В это утро он был явно в ударе — вопросов задавать мне не пришлось.
— Ты что ж думаешь, Леонтьич? — начал своим обычным чуть ироническим тоном. — Лев Николаич по деревням вокруг Ясной Поляны наоставлял детишек, как под копирку, а наш Александр Сергеич не успел? Эге, брат!.. Если учесть африканский темперамент и раннее развитие, а?.. Тут начал дружить с девчатами и всю жизнь потом сюда к ним побаловаться приезжал…
— Да ладно тебе — всю жизнь!
— А ты думал?.. Знали немногие, но как только он пропал в Москве, где его искать?.. В Хлюпине!
— В Хлюпине?
— Там всегда были девчата красивые. А доехать из Москвы…
— Не скажи. В те-то времена!
— А что стоило?.. В Перхушкове была большая ямская станция. Это теперь — Перхушково, и ладно. А тогда волость по нему называлась. Мы были Перхушковской волости Звенигородского уезда… Следующая большая станция по старой Смоленской дороге — Большие Вяземы. Там и сейчас есть такое место — Ямщина. Красивое место, еще недавно большой пионерский лагерь был… Два прогона от Москвы, а? А тут с ямщиком договорился и — чуть в сторонку. Как нынче от электрички — на такси…
Я, во-первых, не верил, а, во-вторых, по привычке Володю подзадоривал: да ладно тебе — окстись, мол!

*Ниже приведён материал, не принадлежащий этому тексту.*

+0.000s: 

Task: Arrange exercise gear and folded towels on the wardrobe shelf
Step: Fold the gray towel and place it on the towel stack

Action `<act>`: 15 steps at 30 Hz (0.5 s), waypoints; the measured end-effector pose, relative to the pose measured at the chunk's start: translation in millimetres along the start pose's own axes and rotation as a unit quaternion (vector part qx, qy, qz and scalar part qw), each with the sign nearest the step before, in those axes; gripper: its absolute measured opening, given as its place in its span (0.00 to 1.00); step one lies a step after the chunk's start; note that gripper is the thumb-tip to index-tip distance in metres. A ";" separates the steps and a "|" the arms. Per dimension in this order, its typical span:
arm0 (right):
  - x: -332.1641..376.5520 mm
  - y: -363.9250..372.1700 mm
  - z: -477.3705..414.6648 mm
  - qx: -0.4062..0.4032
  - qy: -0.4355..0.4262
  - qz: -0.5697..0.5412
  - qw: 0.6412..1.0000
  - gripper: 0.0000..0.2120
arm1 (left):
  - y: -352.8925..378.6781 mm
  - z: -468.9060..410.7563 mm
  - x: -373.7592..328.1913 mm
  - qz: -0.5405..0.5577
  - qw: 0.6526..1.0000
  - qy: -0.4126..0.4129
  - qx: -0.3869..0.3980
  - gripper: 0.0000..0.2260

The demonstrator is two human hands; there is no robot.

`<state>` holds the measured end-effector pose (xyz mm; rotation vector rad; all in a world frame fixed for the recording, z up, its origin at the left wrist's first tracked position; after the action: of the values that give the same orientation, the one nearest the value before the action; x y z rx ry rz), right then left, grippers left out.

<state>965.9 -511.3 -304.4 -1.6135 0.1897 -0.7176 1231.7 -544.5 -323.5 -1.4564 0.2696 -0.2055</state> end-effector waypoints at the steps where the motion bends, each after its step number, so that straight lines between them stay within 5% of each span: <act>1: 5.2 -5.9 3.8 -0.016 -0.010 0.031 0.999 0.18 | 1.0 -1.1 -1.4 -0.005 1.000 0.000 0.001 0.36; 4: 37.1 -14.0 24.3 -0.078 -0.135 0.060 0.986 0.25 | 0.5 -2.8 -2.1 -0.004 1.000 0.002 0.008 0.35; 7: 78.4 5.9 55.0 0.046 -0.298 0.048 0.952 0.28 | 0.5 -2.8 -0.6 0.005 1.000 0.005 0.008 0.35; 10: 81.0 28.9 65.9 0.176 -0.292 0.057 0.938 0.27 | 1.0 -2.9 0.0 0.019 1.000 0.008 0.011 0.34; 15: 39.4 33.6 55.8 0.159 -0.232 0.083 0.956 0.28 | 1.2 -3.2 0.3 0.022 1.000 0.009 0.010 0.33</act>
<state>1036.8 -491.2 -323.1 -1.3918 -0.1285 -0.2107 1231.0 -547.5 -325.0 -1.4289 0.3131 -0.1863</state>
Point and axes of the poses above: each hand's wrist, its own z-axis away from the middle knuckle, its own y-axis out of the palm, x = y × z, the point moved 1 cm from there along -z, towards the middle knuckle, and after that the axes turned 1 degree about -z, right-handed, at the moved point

— Ты слушай, пока рассказываю — слушай. Там в Хлюпине есть такие Колчины. Мы — цыгане, цыгане!.. А им: цыгане вы для тех, кто не жил тут и ничего не знает. А для местных вы — эфиопы!
— Так уж?!
— Да если б только они!.. В Захарове жил дед Вася, тоже якобы цыган… Тут цыган этих липовых!
— Как «собак нерезаных»?
— Ну, примерно.
— А, может, липовых эфиопов?
— У Цветковых и сейчас тут родня… А когда жив был Борис Васильич, тот и не думал отпираться. Нос плоский, а губищи — на километр. Работал трактористом: соляркой измажется — ну, негр, как есть — негр. Его не только за глаза, и при нем самом: Поль Робсон. Такая была кликуха.
— А, может, Александр Сергеич тут ни при чем? — пытался я охладить захаровский володин патриотический пыл. — Кто-нибудь из Ганнибалов постарался… кто-то другой, мало ли?

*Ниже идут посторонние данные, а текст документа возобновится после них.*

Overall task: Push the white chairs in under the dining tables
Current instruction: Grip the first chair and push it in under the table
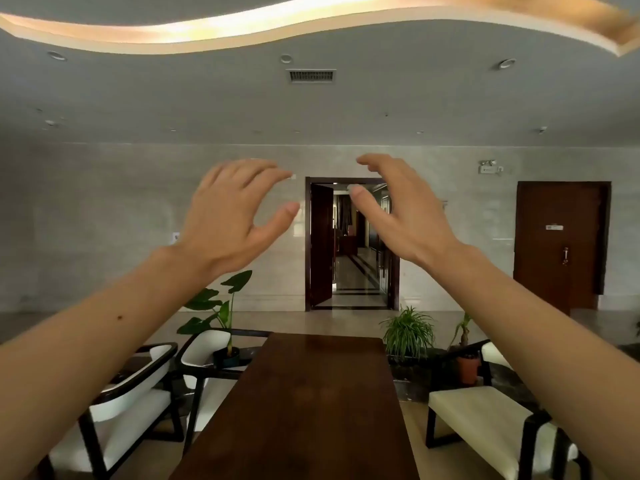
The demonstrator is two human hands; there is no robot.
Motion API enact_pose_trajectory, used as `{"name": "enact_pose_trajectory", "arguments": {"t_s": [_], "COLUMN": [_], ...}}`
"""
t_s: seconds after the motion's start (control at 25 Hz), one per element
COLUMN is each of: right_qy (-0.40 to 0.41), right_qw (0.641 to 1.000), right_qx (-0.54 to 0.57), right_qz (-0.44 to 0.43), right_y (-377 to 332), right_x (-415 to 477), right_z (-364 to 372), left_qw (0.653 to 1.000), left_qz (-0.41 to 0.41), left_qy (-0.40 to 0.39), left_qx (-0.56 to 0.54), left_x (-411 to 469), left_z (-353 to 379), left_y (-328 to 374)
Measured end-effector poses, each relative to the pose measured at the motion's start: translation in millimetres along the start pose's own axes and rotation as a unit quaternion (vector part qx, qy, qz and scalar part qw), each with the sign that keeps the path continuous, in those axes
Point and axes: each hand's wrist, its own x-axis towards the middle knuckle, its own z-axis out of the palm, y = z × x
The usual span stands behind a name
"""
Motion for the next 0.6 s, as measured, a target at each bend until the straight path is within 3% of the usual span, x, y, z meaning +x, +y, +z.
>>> {"name": "enact_pose_trajectory", "arguments": {"t_s": [0.2,0.6], "right_qy": [-0.166,-0.236], "right_qw": [0.985,0.969], "right_qx": [0.042,0.060], "right_qz": [-0.003,-0.034], "right_y": [-21,-61], "right_x": [-7,-75], "right_z": [18,110], "left_qw": [0.999,0.969], "left_qz": [-0.035,-0.128], "left_qy": [-0.022,-0.193], "left_qx": [0.000,0.085], "left_x": [-30,-154], "left_z": [-21,-44], "left_y": [-10,-45]}}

— Поздно ты, Леонтьич, хватился: многие теперь уже ушли, — посерьезнел Володя. — Был такой Анатолий Поваров, электрик… ну, начальник участка, не все равно. Вот он все это собирал и доказывал. Недаром дружил с Галиной Васильевной, она теперь в музее работает. И Капитолина Васильевна его уважала, она теперь тоже при музее.